Хотя Шиппен "в целом... был доволен днем", он все время знал, что его обходят стороной. Он чувствовал, что "деспотичная... вежливость" придворных была снисходительной, что их вежливые вопросы "скорее показывали желание быть внимательным ко мне, чем желание получить информацию о том, чего они еще не знали". Американец, который был кем-то вроде аристократа в Филадельфии, но вряд ли таковым являлся в Версале, не мог не чувствовать своего отличия; и это отличие стало щитом для его самооценки. В конце концов, говорил он отцу, он был республиканцем: географически и социально он был из другого мира. Великолепие и элегантность Версаля одновременно впечатляли и отталкивали его. Сколько тысяч подданных, размышлял Шиппен, были обречены на нужду и нищету из-за расточительных усилий короля Людовика XIV, "пытавшегося украсить свою персону и украсить свое правление", построив Версаль. Он "возмущался" "невыносимым высокомерием" нынешнего короля, Людовика XVI, и был еще "более удручен податливостью и подлой покладистостью его приближенных". Еще более неприятно было наблюдать, как "целая вереница послов, министров-посланников и т. д. в полном облачении... расстилались перед ним, подражая друг другу в демонстрации своего раболепного преклонения". Он радовался, что не является подданным такой монархии, а гражданином республики - "более великой, потому что более добродетельной", - где нет наследственных различий, "пустых украшений и бессмысленного величия" и "где люди уважают искренность и не признают никакой другой тирании, кроме тирании чести". Он гордился мистером Джефферсоном, который был "самым простым человеком в комнате и самым лишенным лент, крестов и других знаков отличия". То, что министр Америки был человеком "наиболее обходительным и наиболее посещаемым (даже самими придворными)", убеждало Шиппена в том, что здравый смысл, заслуги и честность неизбежно вызывают уважение "даже среди тех, кто не может похвастаться их наличием". Среди всего великолепия придворных он заметил "беспокойство и уныние на их лицах, которые не говорили о довольстве или счастье". Весь этот удивительный и поучительный опыт убедил его в том, "что определенная степень равенства необходима для человеческого блаженства.

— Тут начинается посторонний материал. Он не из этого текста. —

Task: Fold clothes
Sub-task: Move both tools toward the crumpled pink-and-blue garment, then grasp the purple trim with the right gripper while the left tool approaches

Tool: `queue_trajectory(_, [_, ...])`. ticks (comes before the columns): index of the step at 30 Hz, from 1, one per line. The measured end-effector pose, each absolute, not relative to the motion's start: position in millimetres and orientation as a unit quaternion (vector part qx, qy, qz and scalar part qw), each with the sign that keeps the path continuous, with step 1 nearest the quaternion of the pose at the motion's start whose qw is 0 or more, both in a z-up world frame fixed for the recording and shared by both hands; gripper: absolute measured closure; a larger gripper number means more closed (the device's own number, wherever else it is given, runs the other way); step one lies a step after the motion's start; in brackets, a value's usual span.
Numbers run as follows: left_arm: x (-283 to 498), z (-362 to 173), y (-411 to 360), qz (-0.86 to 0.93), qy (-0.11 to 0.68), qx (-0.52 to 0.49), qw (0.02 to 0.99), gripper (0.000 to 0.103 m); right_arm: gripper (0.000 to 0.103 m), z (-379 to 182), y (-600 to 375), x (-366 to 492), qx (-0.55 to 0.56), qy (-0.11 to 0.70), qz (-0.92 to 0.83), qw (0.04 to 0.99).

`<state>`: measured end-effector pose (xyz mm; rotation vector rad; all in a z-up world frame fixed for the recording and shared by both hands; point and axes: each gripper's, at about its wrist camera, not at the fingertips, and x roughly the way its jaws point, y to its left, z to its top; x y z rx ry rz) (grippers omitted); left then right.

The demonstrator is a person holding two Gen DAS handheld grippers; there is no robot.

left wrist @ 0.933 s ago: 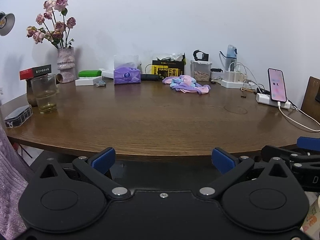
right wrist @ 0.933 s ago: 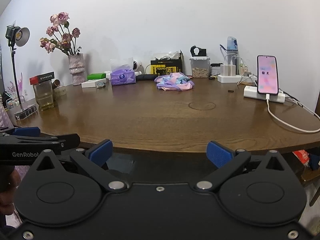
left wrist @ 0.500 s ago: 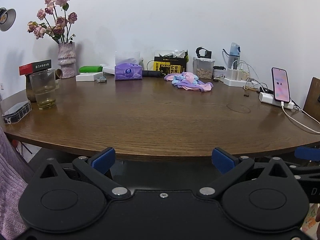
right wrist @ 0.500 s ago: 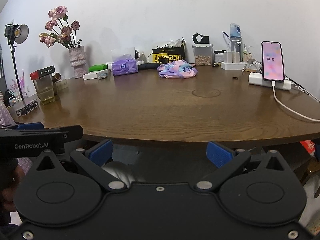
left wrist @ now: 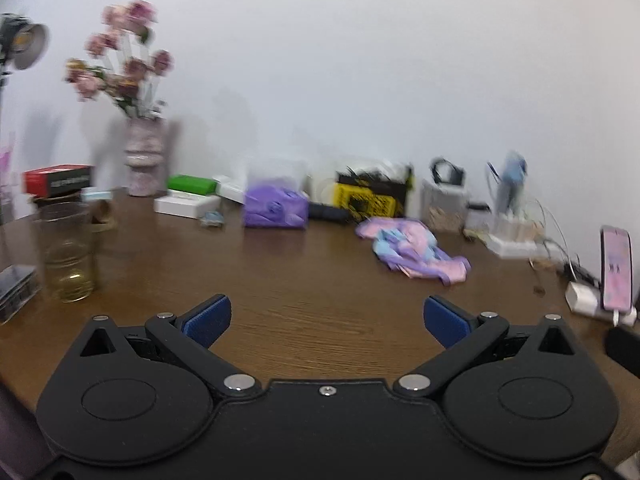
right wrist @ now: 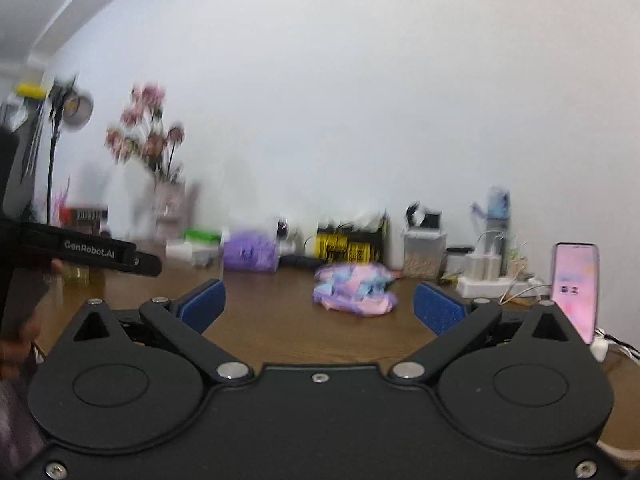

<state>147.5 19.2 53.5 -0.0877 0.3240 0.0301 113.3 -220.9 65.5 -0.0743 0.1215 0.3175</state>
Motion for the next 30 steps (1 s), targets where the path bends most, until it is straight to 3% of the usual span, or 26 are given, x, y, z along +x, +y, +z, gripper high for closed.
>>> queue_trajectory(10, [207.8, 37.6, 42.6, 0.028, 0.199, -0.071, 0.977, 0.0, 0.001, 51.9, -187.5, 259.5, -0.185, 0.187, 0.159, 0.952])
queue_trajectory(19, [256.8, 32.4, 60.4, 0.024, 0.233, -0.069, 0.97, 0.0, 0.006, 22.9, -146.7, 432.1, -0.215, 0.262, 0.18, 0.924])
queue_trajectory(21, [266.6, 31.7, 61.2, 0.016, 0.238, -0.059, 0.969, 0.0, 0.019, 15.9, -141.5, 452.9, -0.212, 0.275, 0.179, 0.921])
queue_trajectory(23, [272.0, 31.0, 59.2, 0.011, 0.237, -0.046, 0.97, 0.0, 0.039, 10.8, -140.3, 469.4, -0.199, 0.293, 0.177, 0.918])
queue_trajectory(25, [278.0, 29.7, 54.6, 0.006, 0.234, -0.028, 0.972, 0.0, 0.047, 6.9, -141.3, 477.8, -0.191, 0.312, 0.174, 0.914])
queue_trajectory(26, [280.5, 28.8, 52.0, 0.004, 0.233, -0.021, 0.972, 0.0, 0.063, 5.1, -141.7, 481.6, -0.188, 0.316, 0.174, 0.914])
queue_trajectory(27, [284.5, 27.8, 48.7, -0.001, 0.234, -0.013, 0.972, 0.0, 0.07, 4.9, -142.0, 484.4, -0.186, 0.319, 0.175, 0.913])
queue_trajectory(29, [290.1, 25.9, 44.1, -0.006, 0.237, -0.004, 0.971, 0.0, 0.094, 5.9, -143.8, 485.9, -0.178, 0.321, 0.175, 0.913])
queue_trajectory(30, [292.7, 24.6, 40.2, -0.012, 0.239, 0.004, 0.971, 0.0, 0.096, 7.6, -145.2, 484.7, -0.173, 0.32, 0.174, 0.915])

Счастлива прежде всего наша страна, - заключил он, - где это равенство существует, не уничтожая необходимой субординации".2
В самом общем смысле значение Американской революции было подытожено в день Томаса Шиппена в Версале. Почти для всех американцев, как и для Шиппена, стать республиканцами было глубоко прочувствованным смыслом их революции. Они знали, что, свергнув монархию и приняв республиканское правительство в 1776 году, они сделали больше, чем просто устранили короля и установили выборную систему правления. Республиканство придало их революции моральное, даже утопическое значение, которое сделало их отделение от Великобритании гораздо большим, чем простое колониальное восстание. Они прекрасно понимали, что, став членами тринадцати республик, предприняли смелый и, возможно, сокрушительный для всего мира эксперимент по самоуправлению.
В момент обретения независимости они именно так и думали о себе - как о тринадцати отдельных республиках. Ни один американский революционер даже не представлял себе возможности создания сильной национальной республики континентального масштаба, подобной той, что была установлена Конституцией десятилетие спустя, в 1787-1788 годах. В 1776 году единственной центральной властью, которую могли представить себе большинство американцев, была "крепкая лига дружбы", или конфедерация, между тринадцатью отдельными штатами, во многом похожая на современный Европейский союз, скрепленная своего рода договором, в котором каждый штат сохранял "свой суверенитет, свободу и независимость". Этот договор о тринадцати штатах предусматривал возможность и надежду на присоединение к Союзу других британских провинций - Канады, Восточной и Западной Флориды. Договор - Статьи Конфедерации, как его называли, - придал Соединенным Штатам Америки буквальное значение множественного числа, которое с тех пор было утрачено.